--- Your assignment ---
Output exactly the line containing "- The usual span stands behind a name" and each line after it through the last line of the records, and nothing else.

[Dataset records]
····················
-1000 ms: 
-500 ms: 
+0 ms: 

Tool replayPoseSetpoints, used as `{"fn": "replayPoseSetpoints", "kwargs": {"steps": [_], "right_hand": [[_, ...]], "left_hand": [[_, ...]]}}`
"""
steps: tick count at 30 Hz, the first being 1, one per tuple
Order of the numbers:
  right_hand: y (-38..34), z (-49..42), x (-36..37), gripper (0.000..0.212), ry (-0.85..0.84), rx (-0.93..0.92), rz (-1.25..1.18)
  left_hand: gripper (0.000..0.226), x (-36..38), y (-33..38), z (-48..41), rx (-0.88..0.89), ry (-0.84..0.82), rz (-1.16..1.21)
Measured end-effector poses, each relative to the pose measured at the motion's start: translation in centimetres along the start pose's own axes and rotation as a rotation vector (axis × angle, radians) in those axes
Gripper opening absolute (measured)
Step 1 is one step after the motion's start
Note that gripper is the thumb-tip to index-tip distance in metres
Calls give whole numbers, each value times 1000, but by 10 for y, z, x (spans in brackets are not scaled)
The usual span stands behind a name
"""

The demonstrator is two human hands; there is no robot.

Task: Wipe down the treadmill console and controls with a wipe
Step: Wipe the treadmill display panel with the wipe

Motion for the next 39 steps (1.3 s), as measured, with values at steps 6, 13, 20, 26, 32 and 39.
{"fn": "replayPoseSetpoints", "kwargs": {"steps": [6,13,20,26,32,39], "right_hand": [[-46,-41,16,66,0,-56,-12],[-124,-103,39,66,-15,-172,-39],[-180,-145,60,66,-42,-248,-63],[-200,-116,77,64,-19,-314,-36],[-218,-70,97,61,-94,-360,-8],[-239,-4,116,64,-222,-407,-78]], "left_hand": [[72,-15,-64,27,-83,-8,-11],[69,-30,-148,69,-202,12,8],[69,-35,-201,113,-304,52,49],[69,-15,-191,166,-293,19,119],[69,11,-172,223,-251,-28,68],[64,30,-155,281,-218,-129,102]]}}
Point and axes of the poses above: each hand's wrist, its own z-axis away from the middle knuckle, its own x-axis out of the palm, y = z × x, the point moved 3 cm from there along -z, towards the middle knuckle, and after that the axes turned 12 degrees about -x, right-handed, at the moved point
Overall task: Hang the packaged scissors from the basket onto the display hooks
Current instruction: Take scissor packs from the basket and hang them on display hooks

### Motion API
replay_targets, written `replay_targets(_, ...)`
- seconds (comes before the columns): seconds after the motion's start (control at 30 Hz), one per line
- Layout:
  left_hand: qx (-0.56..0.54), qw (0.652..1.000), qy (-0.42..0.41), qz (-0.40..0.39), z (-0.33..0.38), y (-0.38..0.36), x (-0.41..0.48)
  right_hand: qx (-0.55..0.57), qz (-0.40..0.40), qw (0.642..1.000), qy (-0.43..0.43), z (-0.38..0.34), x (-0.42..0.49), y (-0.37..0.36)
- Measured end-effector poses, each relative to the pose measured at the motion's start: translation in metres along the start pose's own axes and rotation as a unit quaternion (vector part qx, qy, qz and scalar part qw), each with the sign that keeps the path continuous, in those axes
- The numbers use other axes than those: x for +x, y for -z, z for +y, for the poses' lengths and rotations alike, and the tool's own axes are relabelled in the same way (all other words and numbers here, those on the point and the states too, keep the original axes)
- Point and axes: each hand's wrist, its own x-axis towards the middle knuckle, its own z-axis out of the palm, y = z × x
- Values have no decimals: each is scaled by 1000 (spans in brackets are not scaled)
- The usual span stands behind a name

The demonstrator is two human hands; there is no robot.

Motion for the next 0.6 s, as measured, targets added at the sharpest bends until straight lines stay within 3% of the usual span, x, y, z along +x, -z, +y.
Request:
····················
--- Task output ---
- The usual span stands behind a name

The demonstrator is two human hands; there is no robot.

Motion for the next 0.6 s, as measured, targets added at the sharpest bends until straight lines stay within 3% of the usual span, x, y, z along +x, -z, +y.
Request:

The answer is complete, and the exercise is done.